How Executives Can Learn from High Performing Athletes
How Executives Can Learn from High Performing Athletes
Aoife Harrington, May 2011
The performance of elite athletes and those who excel in business is alike in many ways and both of these high performing groups can learn much from one another and how they excel in their relative fields. Countless research endeavours have found that how top sports people approach their respective games – and often their professions – is akin to how business leaders drive change and growth in organisations. Therefore, by looking at some of the key techniques and approaches used by high performing athletes, we can isolate new ways in which business leaders can continue their professional development and, importantly, continue to exact successful outcomes.
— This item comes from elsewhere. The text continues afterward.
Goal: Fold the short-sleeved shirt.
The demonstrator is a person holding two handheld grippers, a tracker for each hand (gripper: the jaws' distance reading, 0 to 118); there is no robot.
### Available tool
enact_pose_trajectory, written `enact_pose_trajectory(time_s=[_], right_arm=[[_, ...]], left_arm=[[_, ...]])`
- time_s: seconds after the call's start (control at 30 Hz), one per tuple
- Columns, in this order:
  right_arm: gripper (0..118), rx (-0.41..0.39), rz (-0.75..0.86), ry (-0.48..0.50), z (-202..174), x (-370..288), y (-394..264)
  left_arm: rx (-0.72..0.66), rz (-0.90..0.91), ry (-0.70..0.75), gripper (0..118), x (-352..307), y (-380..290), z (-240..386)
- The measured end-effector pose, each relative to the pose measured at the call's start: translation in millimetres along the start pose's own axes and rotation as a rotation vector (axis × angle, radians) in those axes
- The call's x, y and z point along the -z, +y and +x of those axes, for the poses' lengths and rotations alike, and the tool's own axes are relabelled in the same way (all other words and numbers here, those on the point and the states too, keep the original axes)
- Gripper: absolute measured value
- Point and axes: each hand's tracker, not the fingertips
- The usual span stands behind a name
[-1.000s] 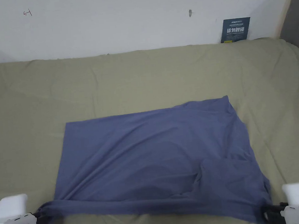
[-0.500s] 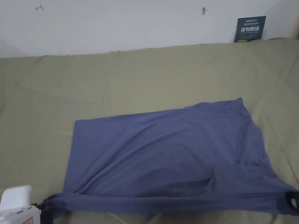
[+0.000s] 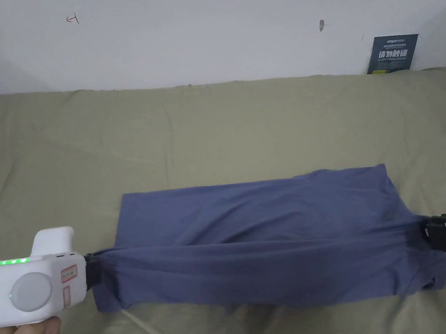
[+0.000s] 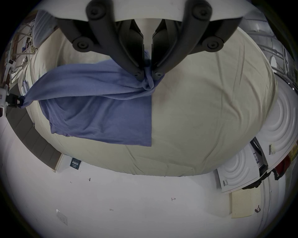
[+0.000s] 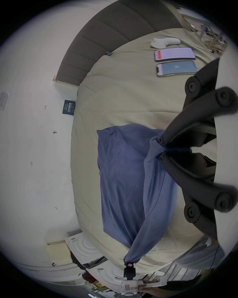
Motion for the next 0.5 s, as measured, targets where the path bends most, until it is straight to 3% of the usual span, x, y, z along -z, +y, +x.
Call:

6 Lessons that Business Leaders Can Learn from the World of the Sporting Elite:
- 1. Learn the Fundamental Skills
Mastery of basic skills and competencies of a game is the most basic ingredient of success for any athlete. Where many athletes have been found to fall down, is spending too much time on learning the tricks of the trade to the neglect of learning and embedding the trade itself. For both athletes and executives, therefore, the basic skills or competencies need to be learned and relearned until they become second nature.
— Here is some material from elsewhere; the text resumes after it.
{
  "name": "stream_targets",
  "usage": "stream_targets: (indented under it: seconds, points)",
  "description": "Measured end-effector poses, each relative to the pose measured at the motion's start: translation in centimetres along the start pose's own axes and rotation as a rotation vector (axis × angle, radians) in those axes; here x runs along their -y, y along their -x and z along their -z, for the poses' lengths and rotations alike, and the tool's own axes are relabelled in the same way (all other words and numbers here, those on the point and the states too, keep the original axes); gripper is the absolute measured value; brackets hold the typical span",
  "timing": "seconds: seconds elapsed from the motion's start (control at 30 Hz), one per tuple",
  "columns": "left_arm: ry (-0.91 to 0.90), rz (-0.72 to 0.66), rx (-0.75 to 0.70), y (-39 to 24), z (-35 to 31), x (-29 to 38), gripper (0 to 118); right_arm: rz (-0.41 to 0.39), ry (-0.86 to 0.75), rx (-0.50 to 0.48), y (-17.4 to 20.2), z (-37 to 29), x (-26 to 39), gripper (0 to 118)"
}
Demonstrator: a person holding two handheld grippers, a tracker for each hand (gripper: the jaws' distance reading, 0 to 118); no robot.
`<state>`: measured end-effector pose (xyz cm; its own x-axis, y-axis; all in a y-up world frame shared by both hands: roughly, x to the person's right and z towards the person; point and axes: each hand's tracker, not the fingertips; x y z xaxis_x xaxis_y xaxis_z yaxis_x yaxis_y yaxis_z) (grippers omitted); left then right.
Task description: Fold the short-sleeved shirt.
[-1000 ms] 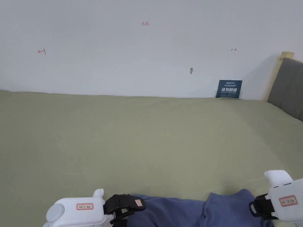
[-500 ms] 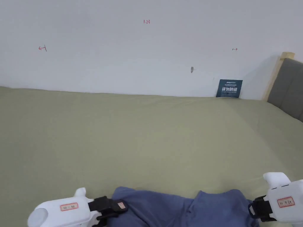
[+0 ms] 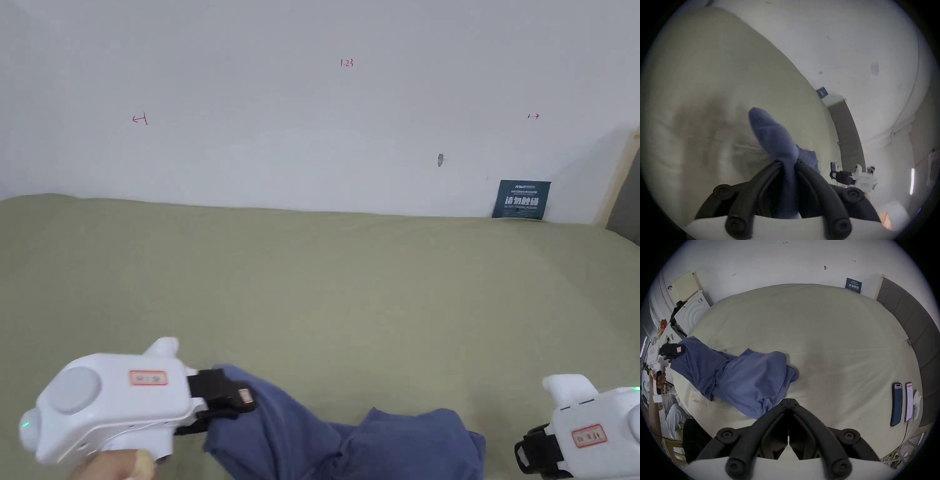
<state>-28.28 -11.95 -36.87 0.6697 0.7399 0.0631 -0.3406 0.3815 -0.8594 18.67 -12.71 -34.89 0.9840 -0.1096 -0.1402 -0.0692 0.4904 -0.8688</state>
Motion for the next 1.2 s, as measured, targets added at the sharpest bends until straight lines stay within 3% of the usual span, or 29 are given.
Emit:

- 2. Develop Drive and Focus
One quality that all successful athletes have in common is their drive for success. High performing athletes tend to be very focused in one particular area – often referred to as single-mindedness – and they tend to go the extra mile to be excellent at what they do. Drive has been found to be closely related to having a clear vision for success. This illustrates the importance of spending time deciphering your vision – what you really want to achieve and where your passion lies. Your vision can be made all the more real by writing it down, in a sentence of two, and reefing to it regularly – thinking of it as your personal mission statement.
- 3. Practice Visualisation
Many sporting greats over the decades have acknowledged that one of the most important steps in their preparation for a game was visualisation of that game in advance. They reported that this gave them the feeling of ‘having done it before’ and that when they got out onto the field of play it felt almost second nature. Visualisation typically involves going through a performance step by step ahead of time. The good news is that virtually anything can be rehearsed ahead of time – like giving a good presentation at work or delivering tough feedback to a colleague. By mentally taking yourself through the steps that will be involved – from entering the room, to greeting the audience to the effective delivery of the task – actual performance can be enhanced and you are likely to feel more relaxed and at ease in your delivery.
- 4. Be You’re No 1 Competitor
Striving to better your personal best is what sets elite performers apart from the average sports person – ability aside of course. Top athletes have reported that setting personal goals that are relevant to their own performance is much more potent that setting themselves goals against a competitors standards. Top sports people rise to the challenge not to just win but to do their very best. Setting your own personal learning or competence goals rather than just following goals that are set by others (in a performance review for example) will return control to you – the executive – control over your expectations, your goals and the resultant effort you invest in order to achieve these.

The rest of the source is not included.